_Task description_
Copy out all lines from the material that contain the string "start".

_Data for review_
==*==

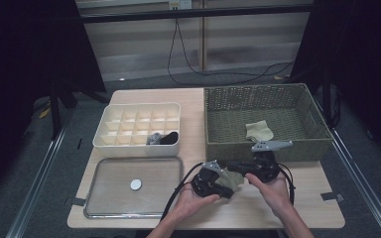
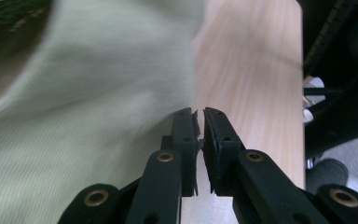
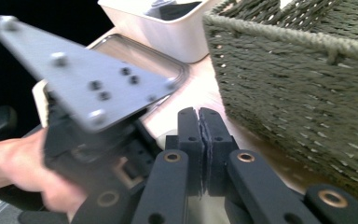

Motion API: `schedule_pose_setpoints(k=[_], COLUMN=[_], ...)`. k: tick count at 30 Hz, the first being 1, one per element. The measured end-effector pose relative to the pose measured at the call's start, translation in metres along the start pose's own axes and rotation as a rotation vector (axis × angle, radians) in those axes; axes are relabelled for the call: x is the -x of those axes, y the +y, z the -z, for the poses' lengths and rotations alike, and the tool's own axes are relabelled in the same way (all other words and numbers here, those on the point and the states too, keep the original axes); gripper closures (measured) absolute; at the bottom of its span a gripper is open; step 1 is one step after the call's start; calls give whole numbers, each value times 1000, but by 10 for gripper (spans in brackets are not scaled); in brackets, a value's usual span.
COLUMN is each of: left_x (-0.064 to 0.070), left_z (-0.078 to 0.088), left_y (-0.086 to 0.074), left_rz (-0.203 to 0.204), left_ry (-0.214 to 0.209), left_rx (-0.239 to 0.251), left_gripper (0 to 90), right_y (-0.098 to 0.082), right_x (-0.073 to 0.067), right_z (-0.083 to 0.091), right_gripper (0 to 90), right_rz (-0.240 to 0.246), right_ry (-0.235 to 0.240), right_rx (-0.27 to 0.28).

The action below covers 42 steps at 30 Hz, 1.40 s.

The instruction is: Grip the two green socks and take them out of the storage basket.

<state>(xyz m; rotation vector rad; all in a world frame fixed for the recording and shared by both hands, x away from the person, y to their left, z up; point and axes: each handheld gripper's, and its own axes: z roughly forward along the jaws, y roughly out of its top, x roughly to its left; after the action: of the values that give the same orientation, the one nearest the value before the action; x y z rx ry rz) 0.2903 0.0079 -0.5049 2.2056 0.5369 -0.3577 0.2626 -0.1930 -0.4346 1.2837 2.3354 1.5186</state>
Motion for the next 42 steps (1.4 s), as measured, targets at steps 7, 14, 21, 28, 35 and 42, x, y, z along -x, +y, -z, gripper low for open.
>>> schedule_pose_setpoints(k=[7, 14, 21, 28, 35, 42], left_x=[-7, -10, -10, -1, 5, 6], left_z=[1, 4, 7, 17, 40, 51], left_y=[0, 3, 1, -6, -18, -32], left_rz=[20, 2, -4, -31, -41, -53], left_ry=[43, 102, 110, 107, 102, 104], left_rx=[21, 18, 16, 7, 69, 28], left_gripper=[839, 837, 822, 802, 775, 771], right_y=[-19, -32, -55, -68, -78, -82], right_x=[-13, -24, -22, -23, -24, -22], right_z=[0, 8, 5, 1, 1, 6], right_gripper=[888, 887, 886, 871, 839, 797], right_rz=[7, 10, -34, -35, -31, -36], right_ry=[24, 41, 49, 48, 36, 21], right_rx=[-47, -51, -110, -158, -192, -196])
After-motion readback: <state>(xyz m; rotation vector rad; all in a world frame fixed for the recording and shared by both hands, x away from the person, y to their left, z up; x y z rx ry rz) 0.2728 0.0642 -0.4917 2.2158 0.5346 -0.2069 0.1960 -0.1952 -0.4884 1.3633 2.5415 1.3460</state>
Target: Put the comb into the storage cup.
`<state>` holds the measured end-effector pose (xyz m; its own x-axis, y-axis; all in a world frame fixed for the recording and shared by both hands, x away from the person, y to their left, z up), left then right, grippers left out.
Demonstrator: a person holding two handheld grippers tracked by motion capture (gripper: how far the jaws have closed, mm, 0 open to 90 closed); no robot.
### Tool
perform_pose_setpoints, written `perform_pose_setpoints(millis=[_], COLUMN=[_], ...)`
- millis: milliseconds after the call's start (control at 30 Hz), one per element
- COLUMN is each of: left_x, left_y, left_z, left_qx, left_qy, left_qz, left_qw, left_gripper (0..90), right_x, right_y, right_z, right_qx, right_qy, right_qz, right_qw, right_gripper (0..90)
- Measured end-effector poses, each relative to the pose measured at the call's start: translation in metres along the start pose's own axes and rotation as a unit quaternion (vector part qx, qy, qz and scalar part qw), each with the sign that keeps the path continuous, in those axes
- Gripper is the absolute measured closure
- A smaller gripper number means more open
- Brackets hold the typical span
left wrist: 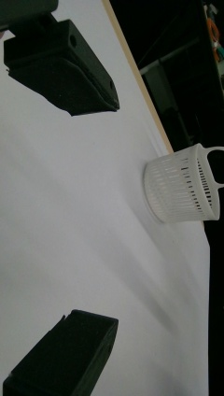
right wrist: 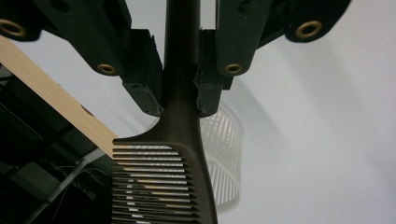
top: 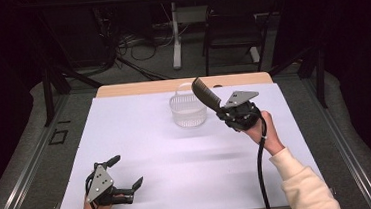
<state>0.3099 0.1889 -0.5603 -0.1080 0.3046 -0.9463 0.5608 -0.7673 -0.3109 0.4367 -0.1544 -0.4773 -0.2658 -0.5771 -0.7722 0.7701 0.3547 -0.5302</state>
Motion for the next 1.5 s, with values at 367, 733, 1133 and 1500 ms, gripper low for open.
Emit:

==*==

_Answer box_
Motion API: `schedule_pose_setpoints(k=[_], COLUMN=[_], ...)`. k: tick count at 30 Hz, the first being 1, one per element. The measured end-effector pose relative to the pose measured at the call's start, translation in metres along the start pose's own axes and rotation as a rotation vector (axis × angle, radians) in those axes; axes are relabelled for the call: x is the -x of those axes, y the +y, z the -z, for the poses' lengths and rotations alike, and the tool's own axes are relabelled in the same way (all other words and numbers here, those on the point and the states too, keep the original axes); gripper closures (measured) absolute; at the bottom of its span a gripper is open; step 1 is one step after the call's start; calls give whole numbers, each value times 1000, but by 10 for gripper (spans in brackets are not scaled); in brackets, a value's usual span.
- millis: milliseconds after the call's start (control at 30 Hz), one per element
- Measured end-effector poses, each relative to the pose measured at the call's start: translation in metres along the start pose's own axes and rotation as a unit quaternion (vector part qx, qy, qz and scalar part qw), each with the sign that keeps the path continuous, in those axes

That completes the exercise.